Provided data:
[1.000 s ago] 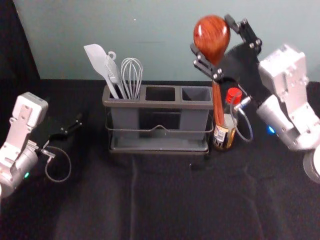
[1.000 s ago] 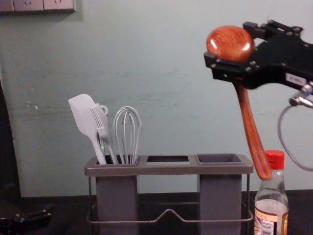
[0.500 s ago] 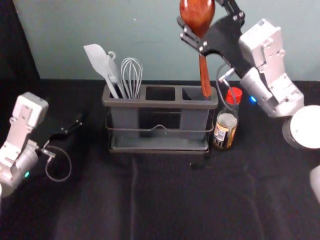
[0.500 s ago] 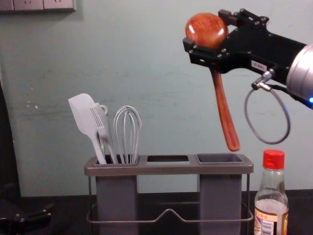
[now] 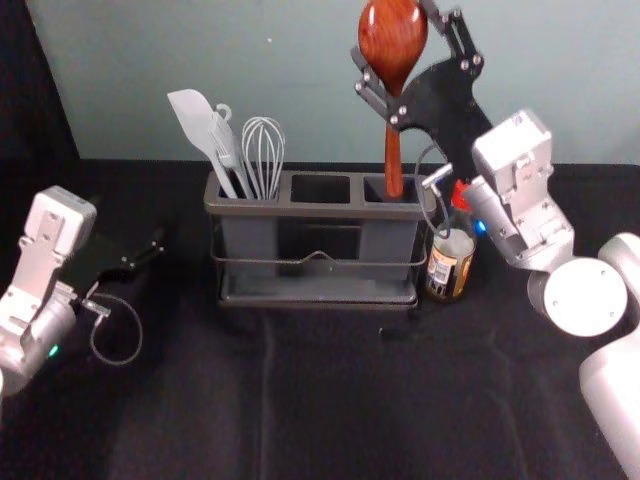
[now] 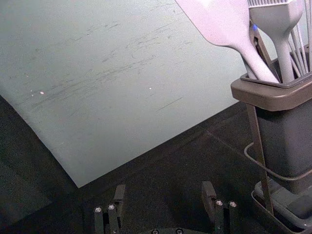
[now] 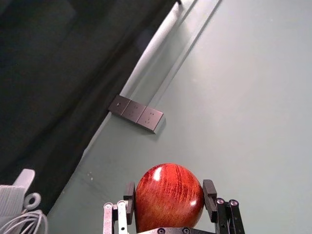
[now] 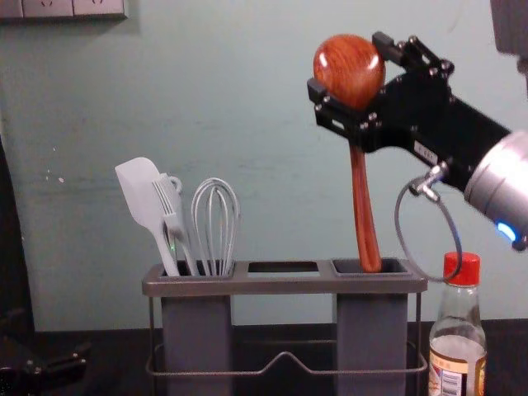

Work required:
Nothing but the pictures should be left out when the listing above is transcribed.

Output below:
[1.000 s ago] 
[1.000 s ago] 
[0.500 s ago] 
[0.500 s ago] 
[now] 
[now] 
[now] 
[now] 

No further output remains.